- [Your task] Return every line of the records that includes the string "Could".

- [The data]
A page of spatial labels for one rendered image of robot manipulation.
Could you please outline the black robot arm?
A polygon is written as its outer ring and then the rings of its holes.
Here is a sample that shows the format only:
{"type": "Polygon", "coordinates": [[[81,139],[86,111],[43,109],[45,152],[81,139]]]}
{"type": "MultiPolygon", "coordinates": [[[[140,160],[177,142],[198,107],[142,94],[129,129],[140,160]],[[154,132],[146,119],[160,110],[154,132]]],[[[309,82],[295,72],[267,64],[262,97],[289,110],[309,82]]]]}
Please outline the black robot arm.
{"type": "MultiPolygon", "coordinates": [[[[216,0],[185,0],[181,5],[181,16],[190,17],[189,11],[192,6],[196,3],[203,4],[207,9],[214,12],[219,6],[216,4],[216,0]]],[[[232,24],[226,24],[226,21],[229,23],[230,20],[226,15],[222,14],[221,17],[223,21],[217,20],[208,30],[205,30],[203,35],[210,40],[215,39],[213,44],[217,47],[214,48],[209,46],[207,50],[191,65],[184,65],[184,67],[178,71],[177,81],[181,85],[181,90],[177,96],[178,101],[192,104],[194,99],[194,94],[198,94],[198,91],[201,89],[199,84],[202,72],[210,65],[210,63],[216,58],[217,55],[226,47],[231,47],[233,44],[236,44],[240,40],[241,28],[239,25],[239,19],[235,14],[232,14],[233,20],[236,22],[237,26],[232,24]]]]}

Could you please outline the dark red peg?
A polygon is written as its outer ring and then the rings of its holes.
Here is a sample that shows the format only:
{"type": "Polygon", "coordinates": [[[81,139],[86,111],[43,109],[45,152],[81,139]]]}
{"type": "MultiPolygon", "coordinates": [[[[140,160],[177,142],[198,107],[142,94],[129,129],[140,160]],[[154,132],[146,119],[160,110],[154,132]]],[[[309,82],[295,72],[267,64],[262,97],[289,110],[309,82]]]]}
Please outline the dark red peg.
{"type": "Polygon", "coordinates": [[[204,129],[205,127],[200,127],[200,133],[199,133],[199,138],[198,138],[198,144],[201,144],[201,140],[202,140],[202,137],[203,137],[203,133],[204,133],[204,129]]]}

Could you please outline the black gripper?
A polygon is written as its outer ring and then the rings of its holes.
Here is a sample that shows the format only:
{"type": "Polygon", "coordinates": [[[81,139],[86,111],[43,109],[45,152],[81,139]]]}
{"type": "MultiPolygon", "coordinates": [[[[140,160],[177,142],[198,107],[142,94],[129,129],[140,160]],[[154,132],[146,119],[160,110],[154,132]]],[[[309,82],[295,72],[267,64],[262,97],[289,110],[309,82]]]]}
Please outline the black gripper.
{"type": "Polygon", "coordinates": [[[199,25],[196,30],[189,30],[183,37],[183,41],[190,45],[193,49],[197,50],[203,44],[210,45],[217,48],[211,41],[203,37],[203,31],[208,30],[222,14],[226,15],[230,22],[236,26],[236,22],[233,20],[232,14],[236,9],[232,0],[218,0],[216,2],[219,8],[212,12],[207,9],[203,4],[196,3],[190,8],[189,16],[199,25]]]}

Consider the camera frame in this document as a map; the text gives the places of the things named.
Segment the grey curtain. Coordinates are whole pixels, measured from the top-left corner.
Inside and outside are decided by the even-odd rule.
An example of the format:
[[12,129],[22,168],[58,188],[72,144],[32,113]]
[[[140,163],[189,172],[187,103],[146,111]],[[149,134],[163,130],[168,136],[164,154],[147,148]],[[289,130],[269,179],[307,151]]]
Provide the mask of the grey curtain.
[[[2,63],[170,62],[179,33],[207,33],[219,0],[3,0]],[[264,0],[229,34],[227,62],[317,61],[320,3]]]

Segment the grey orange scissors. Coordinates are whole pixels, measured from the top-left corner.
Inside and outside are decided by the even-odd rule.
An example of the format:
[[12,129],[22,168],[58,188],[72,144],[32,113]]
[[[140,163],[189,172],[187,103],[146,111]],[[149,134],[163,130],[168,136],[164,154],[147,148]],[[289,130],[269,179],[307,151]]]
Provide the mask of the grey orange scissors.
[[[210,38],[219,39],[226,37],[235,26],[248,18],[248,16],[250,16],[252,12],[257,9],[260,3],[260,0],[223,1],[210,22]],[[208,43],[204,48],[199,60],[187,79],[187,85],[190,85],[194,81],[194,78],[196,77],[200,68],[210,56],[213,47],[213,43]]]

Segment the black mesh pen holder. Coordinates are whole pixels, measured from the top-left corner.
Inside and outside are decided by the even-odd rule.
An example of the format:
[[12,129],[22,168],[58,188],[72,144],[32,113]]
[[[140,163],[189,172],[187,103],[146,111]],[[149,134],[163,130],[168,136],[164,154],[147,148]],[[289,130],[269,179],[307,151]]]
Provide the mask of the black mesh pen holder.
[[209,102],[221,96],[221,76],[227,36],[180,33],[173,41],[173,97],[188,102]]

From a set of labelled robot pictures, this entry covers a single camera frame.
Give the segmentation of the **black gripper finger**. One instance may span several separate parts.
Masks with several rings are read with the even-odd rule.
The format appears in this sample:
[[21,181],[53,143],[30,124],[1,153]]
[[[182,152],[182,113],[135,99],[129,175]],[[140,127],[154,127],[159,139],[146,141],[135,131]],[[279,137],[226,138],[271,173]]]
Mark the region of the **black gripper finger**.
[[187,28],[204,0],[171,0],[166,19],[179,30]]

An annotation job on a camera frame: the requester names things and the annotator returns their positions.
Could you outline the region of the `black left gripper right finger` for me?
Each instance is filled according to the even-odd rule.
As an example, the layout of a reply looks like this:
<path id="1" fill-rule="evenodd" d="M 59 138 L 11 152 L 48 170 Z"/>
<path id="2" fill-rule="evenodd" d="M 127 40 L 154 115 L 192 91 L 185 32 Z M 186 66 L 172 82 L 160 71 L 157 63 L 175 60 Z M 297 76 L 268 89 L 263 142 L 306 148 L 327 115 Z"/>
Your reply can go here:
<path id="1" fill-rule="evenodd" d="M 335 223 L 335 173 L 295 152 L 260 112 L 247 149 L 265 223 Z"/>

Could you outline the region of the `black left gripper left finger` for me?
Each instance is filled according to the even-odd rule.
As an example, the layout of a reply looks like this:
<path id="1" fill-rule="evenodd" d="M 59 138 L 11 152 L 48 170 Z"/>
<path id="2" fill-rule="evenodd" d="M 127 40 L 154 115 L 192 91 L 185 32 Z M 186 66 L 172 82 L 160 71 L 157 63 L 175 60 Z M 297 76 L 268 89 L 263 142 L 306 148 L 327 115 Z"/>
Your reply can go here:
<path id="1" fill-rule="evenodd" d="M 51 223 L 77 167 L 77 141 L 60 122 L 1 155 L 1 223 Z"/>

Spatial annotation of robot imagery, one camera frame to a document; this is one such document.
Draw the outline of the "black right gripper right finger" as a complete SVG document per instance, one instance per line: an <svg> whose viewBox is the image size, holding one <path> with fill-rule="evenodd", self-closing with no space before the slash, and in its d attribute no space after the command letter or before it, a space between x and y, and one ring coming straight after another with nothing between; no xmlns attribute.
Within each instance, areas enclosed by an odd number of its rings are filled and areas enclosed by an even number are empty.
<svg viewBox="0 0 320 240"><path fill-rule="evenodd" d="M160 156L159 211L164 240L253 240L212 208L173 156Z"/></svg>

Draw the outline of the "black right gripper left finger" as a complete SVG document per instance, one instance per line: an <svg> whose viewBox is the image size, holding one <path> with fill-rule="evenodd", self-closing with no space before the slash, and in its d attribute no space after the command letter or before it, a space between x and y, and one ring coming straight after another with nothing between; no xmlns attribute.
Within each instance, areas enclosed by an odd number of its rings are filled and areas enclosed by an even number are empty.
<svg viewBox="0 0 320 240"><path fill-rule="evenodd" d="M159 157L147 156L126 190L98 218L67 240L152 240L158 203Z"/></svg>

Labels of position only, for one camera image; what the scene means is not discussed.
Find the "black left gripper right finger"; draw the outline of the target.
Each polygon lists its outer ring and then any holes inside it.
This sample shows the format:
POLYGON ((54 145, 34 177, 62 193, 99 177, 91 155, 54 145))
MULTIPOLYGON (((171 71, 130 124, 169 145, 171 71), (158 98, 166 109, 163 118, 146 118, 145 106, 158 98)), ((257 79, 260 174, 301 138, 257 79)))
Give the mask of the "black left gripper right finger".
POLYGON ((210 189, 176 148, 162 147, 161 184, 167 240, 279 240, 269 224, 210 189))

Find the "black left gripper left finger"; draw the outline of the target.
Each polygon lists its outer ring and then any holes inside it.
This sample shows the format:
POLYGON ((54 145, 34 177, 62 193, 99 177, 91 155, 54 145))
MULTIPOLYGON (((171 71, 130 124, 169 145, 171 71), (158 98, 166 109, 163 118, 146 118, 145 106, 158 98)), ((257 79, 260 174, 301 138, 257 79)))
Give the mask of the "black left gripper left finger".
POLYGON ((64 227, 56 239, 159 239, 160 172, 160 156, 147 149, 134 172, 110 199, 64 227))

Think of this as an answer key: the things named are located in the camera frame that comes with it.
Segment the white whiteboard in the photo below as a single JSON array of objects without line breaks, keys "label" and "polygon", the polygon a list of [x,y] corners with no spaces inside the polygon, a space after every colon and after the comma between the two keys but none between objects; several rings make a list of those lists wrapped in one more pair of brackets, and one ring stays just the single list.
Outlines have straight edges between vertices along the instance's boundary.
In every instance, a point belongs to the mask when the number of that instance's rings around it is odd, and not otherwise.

...

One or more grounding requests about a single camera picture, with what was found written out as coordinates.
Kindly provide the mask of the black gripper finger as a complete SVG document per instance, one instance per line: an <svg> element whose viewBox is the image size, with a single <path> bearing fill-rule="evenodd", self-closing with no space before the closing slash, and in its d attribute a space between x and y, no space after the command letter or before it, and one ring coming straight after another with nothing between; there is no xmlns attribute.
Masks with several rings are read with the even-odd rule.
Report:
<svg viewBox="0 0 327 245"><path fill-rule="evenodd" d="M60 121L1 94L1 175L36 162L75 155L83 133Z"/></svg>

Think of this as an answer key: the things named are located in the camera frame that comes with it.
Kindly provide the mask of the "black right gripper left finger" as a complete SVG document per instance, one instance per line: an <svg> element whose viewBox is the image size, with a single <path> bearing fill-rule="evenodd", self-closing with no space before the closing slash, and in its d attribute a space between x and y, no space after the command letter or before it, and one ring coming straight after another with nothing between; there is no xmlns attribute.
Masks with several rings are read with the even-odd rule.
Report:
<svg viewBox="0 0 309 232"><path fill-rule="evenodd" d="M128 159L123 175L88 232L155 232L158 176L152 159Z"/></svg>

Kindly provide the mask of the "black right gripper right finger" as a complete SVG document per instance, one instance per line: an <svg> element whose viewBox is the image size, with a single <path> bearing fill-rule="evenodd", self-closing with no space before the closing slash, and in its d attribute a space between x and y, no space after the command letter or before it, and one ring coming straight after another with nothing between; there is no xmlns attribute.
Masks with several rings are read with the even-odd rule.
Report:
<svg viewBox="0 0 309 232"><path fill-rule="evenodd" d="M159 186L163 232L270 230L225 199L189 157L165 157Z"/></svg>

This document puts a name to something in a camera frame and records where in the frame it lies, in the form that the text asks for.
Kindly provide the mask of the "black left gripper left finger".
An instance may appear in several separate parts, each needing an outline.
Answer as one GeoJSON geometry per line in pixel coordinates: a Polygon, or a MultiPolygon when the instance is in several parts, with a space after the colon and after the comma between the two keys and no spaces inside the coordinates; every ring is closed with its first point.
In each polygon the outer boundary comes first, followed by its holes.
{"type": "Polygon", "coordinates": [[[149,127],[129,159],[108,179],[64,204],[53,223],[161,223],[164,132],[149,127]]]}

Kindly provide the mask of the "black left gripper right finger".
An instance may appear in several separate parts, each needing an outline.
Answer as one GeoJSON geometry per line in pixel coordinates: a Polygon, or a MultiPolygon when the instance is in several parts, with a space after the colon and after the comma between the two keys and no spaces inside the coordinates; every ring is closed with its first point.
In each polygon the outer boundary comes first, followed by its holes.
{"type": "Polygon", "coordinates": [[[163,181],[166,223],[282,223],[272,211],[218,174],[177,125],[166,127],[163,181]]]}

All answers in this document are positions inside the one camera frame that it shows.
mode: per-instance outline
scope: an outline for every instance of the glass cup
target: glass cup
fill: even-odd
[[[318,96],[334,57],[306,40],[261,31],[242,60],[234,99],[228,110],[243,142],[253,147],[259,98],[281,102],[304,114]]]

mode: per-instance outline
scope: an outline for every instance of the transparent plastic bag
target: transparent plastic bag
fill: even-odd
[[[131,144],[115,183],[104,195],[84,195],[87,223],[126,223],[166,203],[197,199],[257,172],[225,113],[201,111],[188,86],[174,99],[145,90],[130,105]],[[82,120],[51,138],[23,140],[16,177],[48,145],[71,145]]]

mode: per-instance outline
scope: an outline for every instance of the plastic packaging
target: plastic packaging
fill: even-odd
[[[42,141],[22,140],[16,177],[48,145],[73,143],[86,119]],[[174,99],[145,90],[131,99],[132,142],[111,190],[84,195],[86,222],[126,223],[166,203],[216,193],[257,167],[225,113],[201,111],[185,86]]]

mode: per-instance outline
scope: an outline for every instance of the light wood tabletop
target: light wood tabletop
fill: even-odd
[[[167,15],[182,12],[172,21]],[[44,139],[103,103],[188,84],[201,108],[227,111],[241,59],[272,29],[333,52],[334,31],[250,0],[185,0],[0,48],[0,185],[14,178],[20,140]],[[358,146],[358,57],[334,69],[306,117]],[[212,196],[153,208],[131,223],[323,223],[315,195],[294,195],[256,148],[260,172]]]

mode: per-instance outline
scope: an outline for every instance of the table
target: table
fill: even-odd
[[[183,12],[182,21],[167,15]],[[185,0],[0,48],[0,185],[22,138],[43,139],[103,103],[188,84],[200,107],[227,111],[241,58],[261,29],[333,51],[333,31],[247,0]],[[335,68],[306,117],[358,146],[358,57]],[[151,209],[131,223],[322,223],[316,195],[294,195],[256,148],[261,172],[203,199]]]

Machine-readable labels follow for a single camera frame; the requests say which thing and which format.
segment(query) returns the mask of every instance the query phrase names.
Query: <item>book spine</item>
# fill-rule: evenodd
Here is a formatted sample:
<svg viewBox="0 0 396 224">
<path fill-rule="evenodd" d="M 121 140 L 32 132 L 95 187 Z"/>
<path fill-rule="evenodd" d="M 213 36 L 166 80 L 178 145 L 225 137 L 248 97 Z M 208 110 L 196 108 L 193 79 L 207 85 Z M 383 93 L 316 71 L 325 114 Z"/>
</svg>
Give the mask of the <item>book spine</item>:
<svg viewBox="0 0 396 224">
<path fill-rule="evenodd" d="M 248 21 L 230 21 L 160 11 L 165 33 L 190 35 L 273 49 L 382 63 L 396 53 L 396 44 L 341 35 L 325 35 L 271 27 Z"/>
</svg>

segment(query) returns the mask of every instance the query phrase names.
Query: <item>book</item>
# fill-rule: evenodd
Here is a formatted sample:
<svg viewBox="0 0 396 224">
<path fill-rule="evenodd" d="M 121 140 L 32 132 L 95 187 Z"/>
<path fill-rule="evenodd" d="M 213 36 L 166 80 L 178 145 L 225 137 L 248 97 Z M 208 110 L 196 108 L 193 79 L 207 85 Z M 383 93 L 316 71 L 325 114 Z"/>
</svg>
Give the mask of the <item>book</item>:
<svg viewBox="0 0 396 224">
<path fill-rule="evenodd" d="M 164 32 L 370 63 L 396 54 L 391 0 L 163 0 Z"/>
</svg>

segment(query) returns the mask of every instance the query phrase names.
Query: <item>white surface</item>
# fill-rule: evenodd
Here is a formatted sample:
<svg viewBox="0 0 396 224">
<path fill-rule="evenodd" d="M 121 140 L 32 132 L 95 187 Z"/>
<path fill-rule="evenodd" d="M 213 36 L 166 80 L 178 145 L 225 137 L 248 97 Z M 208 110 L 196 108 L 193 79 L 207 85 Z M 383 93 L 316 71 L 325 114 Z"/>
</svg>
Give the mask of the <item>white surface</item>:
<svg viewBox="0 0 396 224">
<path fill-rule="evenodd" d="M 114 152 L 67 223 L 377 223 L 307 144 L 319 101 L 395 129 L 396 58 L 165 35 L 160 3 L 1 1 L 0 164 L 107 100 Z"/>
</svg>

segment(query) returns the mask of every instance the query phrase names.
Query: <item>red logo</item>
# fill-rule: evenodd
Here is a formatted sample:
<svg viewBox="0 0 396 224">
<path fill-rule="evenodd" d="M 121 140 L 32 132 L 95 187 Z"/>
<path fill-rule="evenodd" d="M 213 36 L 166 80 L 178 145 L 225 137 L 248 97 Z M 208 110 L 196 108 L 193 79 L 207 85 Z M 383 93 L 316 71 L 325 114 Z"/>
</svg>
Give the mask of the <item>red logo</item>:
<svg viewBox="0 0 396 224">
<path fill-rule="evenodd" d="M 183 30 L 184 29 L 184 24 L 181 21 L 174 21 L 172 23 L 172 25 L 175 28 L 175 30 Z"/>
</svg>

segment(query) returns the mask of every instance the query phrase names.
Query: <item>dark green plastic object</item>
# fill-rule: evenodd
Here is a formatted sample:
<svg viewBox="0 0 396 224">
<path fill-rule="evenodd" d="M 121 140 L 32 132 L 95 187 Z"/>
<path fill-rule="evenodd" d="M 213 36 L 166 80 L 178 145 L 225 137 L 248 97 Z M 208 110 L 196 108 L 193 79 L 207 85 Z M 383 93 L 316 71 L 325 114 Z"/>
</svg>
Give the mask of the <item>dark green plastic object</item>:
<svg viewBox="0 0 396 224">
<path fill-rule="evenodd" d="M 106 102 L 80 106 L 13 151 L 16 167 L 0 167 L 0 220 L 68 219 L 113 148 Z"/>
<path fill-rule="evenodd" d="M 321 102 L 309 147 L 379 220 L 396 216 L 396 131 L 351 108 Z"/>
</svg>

- [Output]
Could you please outline the black robot arm?
Could you please outline the dark red peg?
Could you please outline the black gripper?
Could you outline the region of the `black left gripper right finger` for me?
Could you outline the region of the `black left gripper left finger` for me?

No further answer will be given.